- Died: 19 October 1954
- Cause of death: Execution by firing squad
- Resting place: Imamzadeh Abdollah, Ray
- Occupations: Military and politician
- Known for: He was one of the founders of the Military Organization of the Tudeh Party of Iran and one of the most famous Iranian songs was attributed to him.
- Political party: Tudeh Party of Iran Tudeh Military Network

= Ezzatollah Siamak =

Ezzatollah Siamak (persisk:عزت‌الله سیامک) Died on Tuesday 19 October 1954, was a colonel in the Gendarmerie and one of the founders of the Military Organization of the Tudeh Party of Iran, also serving as a member of its secretariat.

==Background==
The Military Organization of the Tudeh Party was established in 1944 by Abdolsamad Kambakhsh, Ezzatollah Siamak, and Khosro Roozbeh. Despite the repercussions resulting from the suppression of the military branch of the Tudeh Party after the uprisings of the Khorasan officers and the Azerbaijan events in 1946–47, leading to their crackdown, forced migration, and escape to the Soviet Union, the presence of Colonel Siamak, Khosrow Roozbeh, and Colonel Mohammad Ali Mobasheri, who remained safe from army arrests, ensured the core of the Military Organization of the Tudeh Party was preserved, allowing it to continue its covert activities.

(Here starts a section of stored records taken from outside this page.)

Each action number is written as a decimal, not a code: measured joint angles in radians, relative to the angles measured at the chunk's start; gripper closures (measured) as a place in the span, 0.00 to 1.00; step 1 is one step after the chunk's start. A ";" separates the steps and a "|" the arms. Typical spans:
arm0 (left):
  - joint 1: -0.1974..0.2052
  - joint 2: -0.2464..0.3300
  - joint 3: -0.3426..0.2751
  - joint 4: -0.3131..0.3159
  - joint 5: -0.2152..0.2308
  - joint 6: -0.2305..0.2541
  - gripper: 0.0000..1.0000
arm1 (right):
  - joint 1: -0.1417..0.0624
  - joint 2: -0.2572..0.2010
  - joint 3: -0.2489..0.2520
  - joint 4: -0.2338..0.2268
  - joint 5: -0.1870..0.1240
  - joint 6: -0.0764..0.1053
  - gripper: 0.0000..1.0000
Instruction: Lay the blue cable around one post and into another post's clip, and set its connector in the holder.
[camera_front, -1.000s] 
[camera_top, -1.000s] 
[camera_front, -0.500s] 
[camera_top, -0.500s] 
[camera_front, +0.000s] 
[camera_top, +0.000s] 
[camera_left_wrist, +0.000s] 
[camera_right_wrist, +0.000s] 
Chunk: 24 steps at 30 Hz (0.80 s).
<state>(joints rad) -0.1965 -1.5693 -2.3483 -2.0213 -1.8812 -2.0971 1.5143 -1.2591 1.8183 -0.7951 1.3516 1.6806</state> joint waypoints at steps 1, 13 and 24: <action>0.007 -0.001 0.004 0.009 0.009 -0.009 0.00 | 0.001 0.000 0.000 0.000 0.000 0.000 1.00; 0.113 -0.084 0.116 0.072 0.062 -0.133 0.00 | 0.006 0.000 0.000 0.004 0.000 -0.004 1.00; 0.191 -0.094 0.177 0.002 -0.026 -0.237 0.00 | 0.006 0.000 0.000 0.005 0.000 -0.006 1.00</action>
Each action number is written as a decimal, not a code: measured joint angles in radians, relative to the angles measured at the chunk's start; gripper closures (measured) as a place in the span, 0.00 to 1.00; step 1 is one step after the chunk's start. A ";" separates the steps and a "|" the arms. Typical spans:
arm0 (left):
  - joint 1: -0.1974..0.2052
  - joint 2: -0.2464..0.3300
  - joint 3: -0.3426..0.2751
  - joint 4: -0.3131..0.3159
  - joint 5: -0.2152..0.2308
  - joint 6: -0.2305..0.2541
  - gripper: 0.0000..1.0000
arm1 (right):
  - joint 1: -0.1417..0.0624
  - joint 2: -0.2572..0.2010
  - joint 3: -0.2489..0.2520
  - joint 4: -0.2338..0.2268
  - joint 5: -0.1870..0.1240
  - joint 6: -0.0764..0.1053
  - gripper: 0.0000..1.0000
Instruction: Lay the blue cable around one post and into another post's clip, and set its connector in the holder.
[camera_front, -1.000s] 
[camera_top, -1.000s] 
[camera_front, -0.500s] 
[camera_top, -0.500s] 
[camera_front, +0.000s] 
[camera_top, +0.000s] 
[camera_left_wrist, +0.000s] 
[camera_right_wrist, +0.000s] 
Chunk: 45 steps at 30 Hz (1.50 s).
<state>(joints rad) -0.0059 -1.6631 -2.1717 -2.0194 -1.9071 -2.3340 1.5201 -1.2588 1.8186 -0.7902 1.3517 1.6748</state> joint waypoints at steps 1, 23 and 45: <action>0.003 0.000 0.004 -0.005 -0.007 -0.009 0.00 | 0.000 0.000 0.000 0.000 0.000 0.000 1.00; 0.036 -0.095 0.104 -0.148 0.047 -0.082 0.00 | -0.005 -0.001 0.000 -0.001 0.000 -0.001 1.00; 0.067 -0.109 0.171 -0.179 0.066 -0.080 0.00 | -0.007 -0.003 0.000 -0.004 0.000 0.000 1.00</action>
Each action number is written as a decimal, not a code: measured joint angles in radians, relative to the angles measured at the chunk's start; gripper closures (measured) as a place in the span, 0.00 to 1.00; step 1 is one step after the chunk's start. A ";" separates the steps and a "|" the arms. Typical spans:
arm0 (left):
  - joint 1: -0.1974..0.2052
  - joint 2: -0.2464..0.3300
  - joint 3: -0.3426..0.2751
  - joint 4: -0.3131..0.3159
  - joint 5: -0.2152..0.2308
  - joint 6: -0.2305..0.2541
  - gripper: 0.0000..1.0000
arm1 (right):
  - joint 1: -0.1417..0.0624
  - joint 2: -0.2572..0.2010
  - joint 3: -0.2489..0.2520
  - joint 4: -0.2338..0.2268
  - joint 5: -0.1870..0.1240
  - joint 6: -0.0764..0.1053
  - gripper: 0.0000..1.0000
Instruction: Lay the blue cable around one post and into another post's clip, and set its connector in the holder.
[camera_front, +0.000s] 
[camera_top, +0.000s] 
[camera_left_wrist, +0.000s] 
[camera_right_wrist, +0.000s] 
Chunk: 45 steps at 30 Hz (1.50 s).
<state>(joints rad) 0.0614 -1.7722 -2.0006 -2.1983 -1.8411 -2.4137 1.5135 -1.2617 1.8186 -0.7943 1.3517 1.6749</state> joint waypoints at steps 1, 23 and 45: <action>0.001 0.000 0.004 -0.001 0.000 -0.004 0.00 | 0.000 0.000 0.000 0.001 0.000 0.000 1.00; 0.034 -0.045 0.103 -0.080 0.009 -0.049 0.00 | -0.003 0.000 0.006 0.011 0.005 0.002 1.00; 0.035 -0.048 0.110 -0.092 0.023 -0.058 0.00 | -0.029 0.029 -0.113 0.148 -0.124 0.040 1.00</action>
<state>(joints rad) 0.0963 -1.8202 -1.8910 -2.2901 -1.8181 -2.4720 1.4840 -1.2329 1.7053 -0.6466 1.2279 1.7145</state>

Ultimately, with the accidental arrest of one of the Tudeh officers in August 1954, the Military Organization of the Tudeh Party was exposed. Most of them were arrested, executed, or imprisoned, and the remaining members fled Iran.

Colonel Siamak was among the detainees sentenced to death in a military court and, on October 19, 1954, was executed in the field of the 2nd Armored Brigade alongside nine others, marking the first group of Tudeh officers to face the firing squad.

Ahmad Shamlou dedicated his poem "Saat-e Edam" (The Execution Hour) as a lament and tribute to Colonel Siamak. The Persian song Mara Beboos has mistakenly been attributed to Colonel Siamak and circulated with the claim that he composed it for his daughter just before the execution. Another version suggests that this song was composed by Colonel Mobasheri for Colonel Siamak. However, the coincidence of the song's release which was actually composed by Heydar Raqabi with the execution of officers and the specific political conditions of that time, given the song's content, contributed to these rumors.

Colonel Siamak's body was delivered to his family for burial after the execution and laid to rest in the Imamzadeh Abdullah cemetery in Rey, Tehran.